Ardından, ilgilenilen hücreler olmayan her şeyi vurgulamak için ikinci etiketi kullanın. Şimdi üçüncü yazılımı başlatın ve tüm floresan lekelerini içeren dokunun bir IMS görüntüsünü açın. Çekirdek tespiti için kaynak kanal olarak çekirdek üzerinde maske seçeneğini seçin.
Ardından, çekirdekleri tohum noktalarına bölmek için gelişmiş seçeneği seçin. Çekirdek çapı için bir değer ayarlayın. Görüntüde kaynaşmış birden çok hücre veya eksik hücre olup olmadığını inceleyin.
Ardından oluşturulan hücreler nesnesine, ardından oluşturma sekmesine ve ardından kullanım ayarlarını kaydetmek için toplu iş için parametreleri saklama seçeneğine tıklayın. Anaconda'yı başlatın ve ardından Anaconda içinde JupyterLab'ı başlatın. Ek Kodlama dosyasını açın 1, ardından çalıştır menüsünde tüm hücreleri çalıştır veya seçili hücreleri çalıştır'a basın.
Bir istem göründüğünde, dışa aktarılan floresan değerleri için dosya dizinini girin. Ardından, işlenen dosyaları kaydetmek için uygun herhangi bir konum için dosya dizinini girin. Verilere her kanalın adlarıyla açıklama eklemek için kodun sonraki bölümünü çalıştırın.

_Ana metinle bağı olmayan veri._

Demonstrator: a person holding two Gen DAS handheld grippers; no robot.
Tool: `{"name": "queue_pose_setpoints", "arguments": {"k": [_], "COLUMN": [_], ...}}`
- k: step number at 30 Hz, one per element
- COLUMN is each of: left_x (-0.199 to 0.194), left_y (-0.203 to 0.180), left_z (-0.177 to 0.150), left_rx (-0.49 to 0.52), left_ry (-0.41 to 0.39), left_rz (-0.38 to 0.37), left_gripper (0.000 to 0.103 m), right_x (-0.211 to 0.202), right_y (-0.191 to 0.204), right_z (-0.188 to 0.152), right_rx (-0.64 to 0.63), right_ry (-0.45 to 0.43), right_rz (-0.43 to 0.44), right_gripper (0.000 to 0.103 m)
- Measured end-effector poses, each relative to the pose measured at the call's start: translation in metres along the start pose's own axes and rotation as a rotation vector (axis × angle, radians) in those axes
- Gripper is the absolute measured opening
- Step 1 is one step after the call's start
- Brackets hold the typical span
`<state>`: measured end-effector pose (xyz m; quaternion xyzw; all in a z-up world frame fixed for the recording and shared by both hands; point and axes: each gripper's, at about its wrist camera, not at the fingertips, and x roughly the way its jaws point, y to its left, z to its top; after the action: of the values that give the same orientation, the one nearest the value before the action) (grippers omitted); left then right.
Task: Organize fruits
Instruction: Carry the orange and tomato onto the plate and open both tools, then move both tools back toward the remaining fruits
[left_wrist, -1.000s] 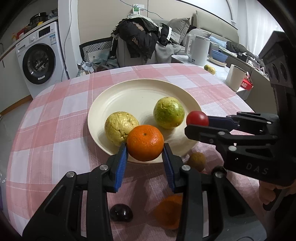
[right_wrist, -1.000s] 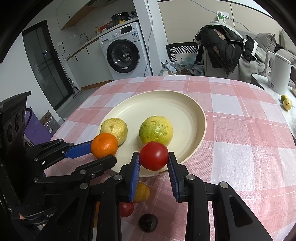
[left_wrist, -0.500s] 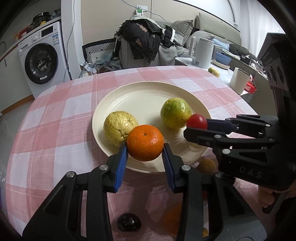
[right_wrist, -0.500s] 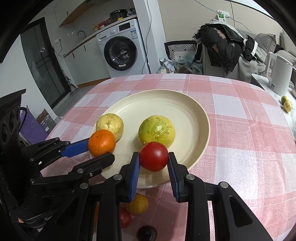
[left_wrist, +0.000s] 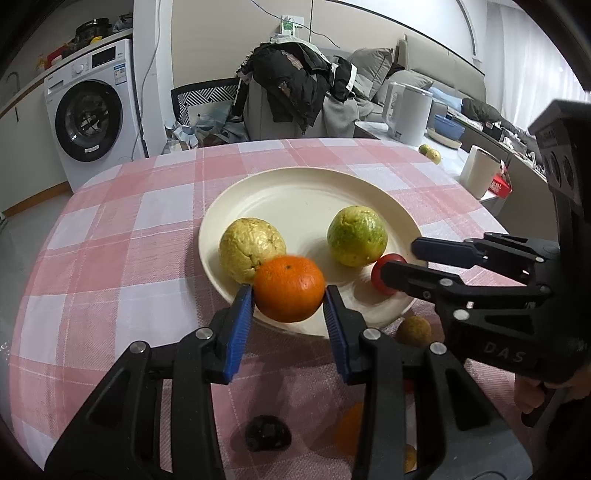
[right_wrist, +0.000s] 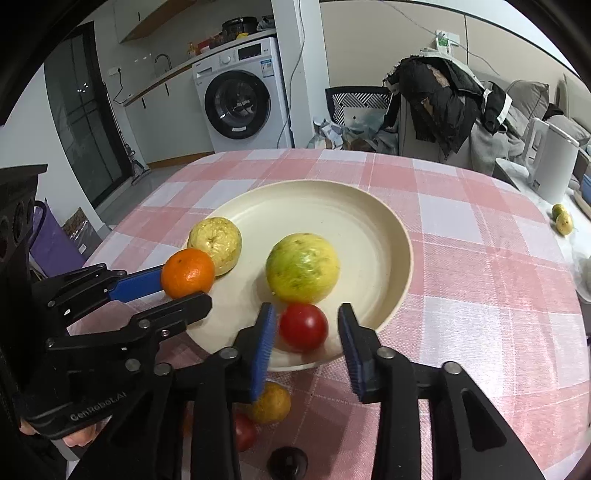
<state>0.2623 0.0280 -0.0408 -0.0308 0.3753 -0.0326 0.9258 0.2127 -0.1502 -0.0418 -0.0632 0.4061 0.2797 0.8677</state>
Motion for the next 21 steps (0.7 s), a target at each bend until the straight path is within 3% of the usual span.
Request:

Bir geçit stratejisi oluşturulduktan sonra, menüde nüfusa sağ tıklayın, ardından dışa aktar'ı seçin. Parametreleri, başlıkların dahil olduğu bir csv dosyası olarak dışa aktarın. JupyterLab'ı Anaconda'da tekrar başlatın.
Ardından komut dosyasını Ek Kodlama dosyası 2'de açın ve kodu çalıştırın. Dosya için yazılımın konumunu girmeniz istendiğinde, dışa aktarılan csv dosyalarının dosya dizinini girin. Ardından, çıkış konumunu eklemeniz istendiğinde, tercih edilen bir dosya dizini seçin ve dosya dizininin sonunda dosyanın adını içerdiğinden emin olun.
Kodun geri kalanını çalıştırın. Şimdi metni bir txt dosyasına kopyalayın ve ilgili ims dosyasını üçüncü yazılımda açın. Dosyadaki hücre nesnesine tıklayın.
İstatistikler sekmesine geçin, ardından metni arama çubuğuna yapıştırın ve aramaya başlayın. İlgilenilen tüm hücreler şimdi vurgulanacaktır. Spektral olarak örtüşen floresan boyalar, çoklu boyalarla boyanan dokuda etkili bir şekilde ayrıldı.
Boyaların ayrılması, lenf dokusundaki farklı hücre tiplerini açıkça ayırt etti. Kullanıcı tanımlı makine öğrenimi, birbirine yakın bir şekilde sıkıştırıldığında bile hücreleri ayırmak için kullanıldı.